▶ How to complete this task: The records below must be copied in full; omit the images.

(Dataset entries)

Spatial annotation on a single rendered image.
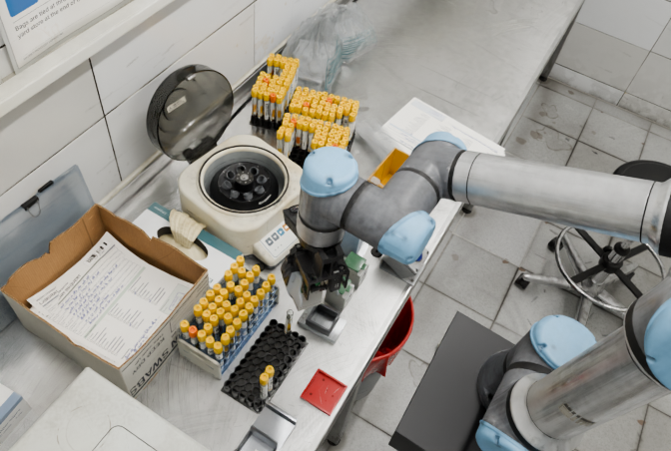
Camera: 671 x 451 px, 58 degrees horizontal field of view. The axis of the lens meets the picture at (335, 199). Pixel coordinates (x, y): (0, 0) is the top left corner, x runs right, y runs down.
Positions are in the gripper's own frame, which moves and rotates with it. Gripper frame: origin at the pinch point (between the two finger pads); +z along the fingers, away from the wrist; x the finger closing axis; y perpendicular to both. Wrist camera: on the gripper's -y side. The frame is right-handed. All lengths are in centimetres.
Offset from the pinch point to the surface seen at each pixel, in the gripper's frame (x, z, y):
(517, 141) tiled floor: 158, 108, -99
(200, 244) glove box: -13.9, 14.9, -24.9
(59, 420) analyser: -41.4, -10.0, 13.6
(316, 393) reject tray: -1.5, 19.9, 12.5
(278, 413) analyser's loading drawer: -10.3, 15.4, 14.9
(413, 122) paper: 52, 19, -49
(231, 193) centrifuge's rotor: -4.7, 9.1, -32.1
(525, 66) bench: 100, 20, -62
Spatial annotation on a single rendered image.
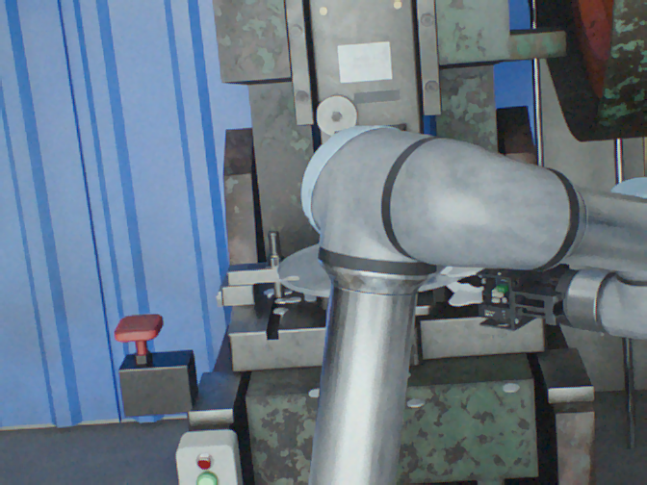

▶ Exercise answer:
Spatial annotation on a single rendered image.
Camera: 671 x 451 px, 58 degrees horizontal field of view. The axis of the lens meets the picture at (335, 199). Pixel coordinates (x, y): (0, 0) is the top left corner, x runs right, y runs down.
Positions are in the gripper's own frame, which moves and rotates with it. Gripper frame: origin at the pinch point (between the two finger pads); +z along the fingers, away from the wrist; x the finger closing axis; y perpendicular to both. Wrist camera: on the gripper's -y side. The frame is right-handed. All lengths are in centimetres.
Offset from the pinch point to the surface seen at each pixel, in the gripper's frame (x, z, y):
(517, 141) tiled floor: 158, 108, -99
(200, 244) glove box: -13.9, 14.9, -24.9
(59, 420) analyser: -41.4, -10.0, 13.6
(316, 393) reject tray: -1.5, 19.9, 12.5
(278, 413) analyser's loading drawer: -10.3, 15.4, 14.9
(413, 122) paper: 52, 19, -49
(231, 193) centrifuge's rotor: -4.7, 9.1, -32.1
(525, 66) bench: 100, 20, -62
Spatial annotation on a single rendered image.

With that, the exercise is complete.